Forum Moderators: DixonJones

Message Too Old, No Replies

Indexing Session ID's

         

Fortune

3:23 pm on Aug 4, 2005 (gmt 0)

10+ Year Member



Hi all,

One of my clients have the following problems with all their sites.

Firstly, a brief background:

- The sites are +/- 5 years old.
- They are built on standard Microsoft ASP.
- The sites make use of session tracking in order to track user behavior and in order to track marketing campaigns for their affiliates and publishers.

I know from Google Guidelines, they say stay away from session tracking. Obviously it's a bit late now but I’m trying to find some way to rectify this problem.

Here is a full practical example of my problem:

Site: www.siteurl.com (not real URL for client confidentiality)

If I do a search for indexed pages of the URL in Google, returned results look similar to these:

www.siteurl.com/default.asp?btag=campaign_id_300
www.siteurl.com/products.asp?btag=campaign_id_412

(Essentially, the URLS above would appear on their affiliates sites (unique tracking code so they are paid for their sales).

As you can see, the above URL's include the query string for those pages.

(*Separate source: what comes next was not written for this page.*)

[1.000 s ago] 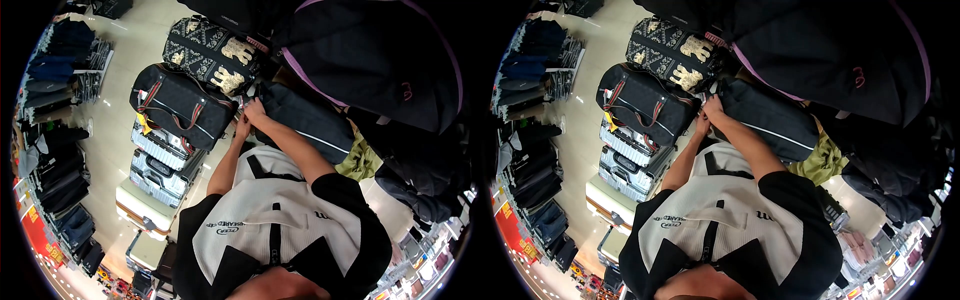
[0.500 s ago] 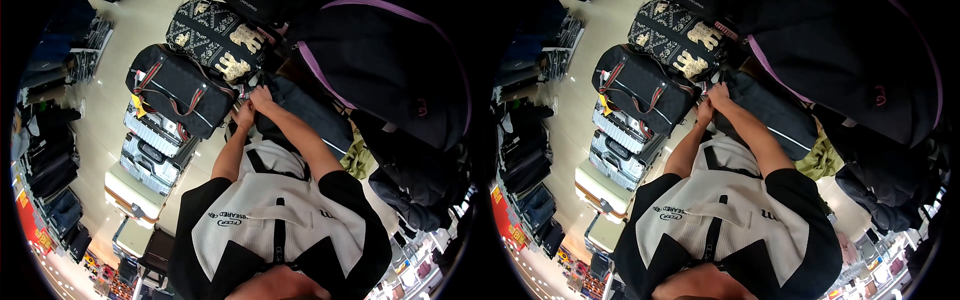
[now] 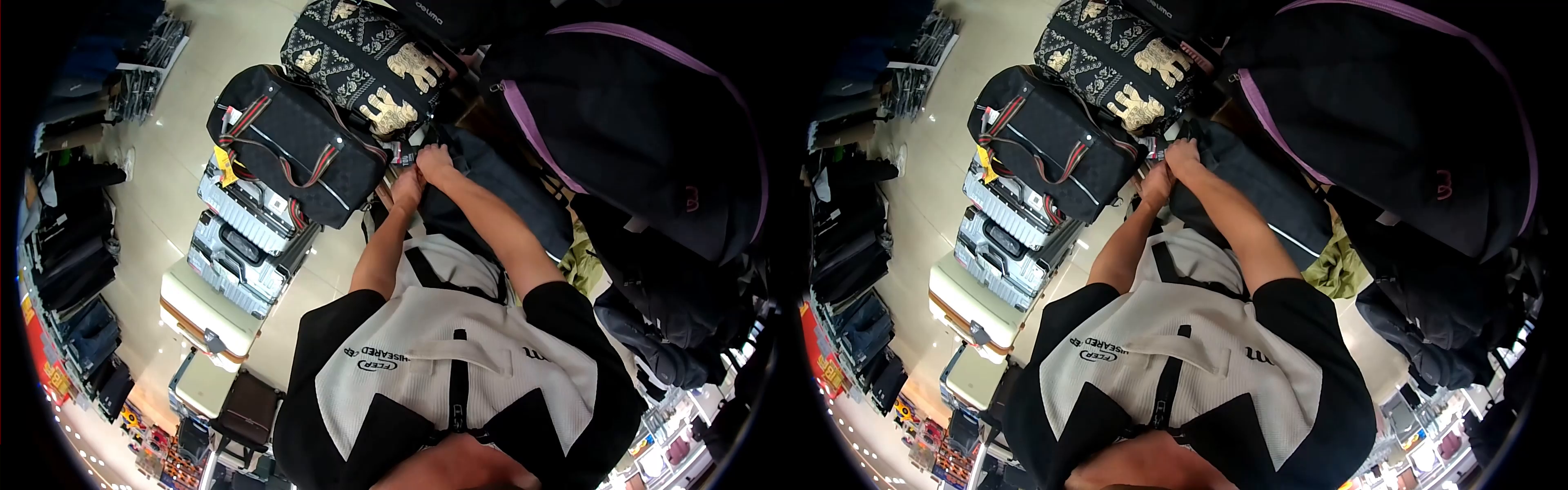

If I now search for just the URL's with no query strings i.e. www.siteurl.com/default.asp, Google says they can’t find those pages. I suspect they indexed the pages with the query string first, then indexed the original page without the query string, looked at both pages, found a duplicate and threw one of them away. In my case, majority of the main URL’s were removed

Now,

I have asked a few people around including Google, how I stop them from indexing pages with sessions ID's. Google tells me I need to exclude these pages in the Robots.txt file but because it’s an ASP site it makes use of a Global.asp file that sets requirements for the sessions tracking. This Global.asp file is not a directory so I can’t exclude it from being indexed (It’s a server side file).

Im thinking a solution could be the following:
In the Global.asp file, create an IF, THEN, ELSE statement that says something about If Googlebot. THEN don’t index sessions ELSE index the rest of the pages…

I’m not sure if the above sounds a little confusing to you all but I am wondering if anybody has any suggestions….

Thanks All…

ronburk

4:59 pm on Aug 5, 2005 (gmt 0)

WebmasterWorld Senior Member 10+ Year Member



Google tells me I need to exclude these pages in the Robots.txt

Heh -- I bet they didn't tell Amazon to exclude their entire website (all pages of which use session IDs)!

When session IDs are implemented via URL rewriting (as they must be to work across all browser/configurations), I know of no other solution than to detect SE robots and dynamically turn off session IDs for those clients. This is the canonical instance in which "cloaking" is both approved of by Google and quite necessary.

There is, unfortunately, no standard for clients to indicate that they are robots that need session IDs turned off in order to correctly index URLs. So, you have to hard-code your detection of SE robots, and when new robots come along they are out of luck unless/until you notice and add them to your list.

Fortune

2:41 pm on Aug 8, 2005 (gmt 0)

10+ Year Member



Ronburk

Are you saying that my suggestion about creating an IF, THEN, ELSE statement in my Global.asp file is the correct route to take?

Thanks

ronburk

5:32 pm on Aug 8, 2005 (gmt 0)

WebmasterWorld Senior Member 10+ Year Member



Yes. If it's a known search engine crawler, disable your URL-based session IDs.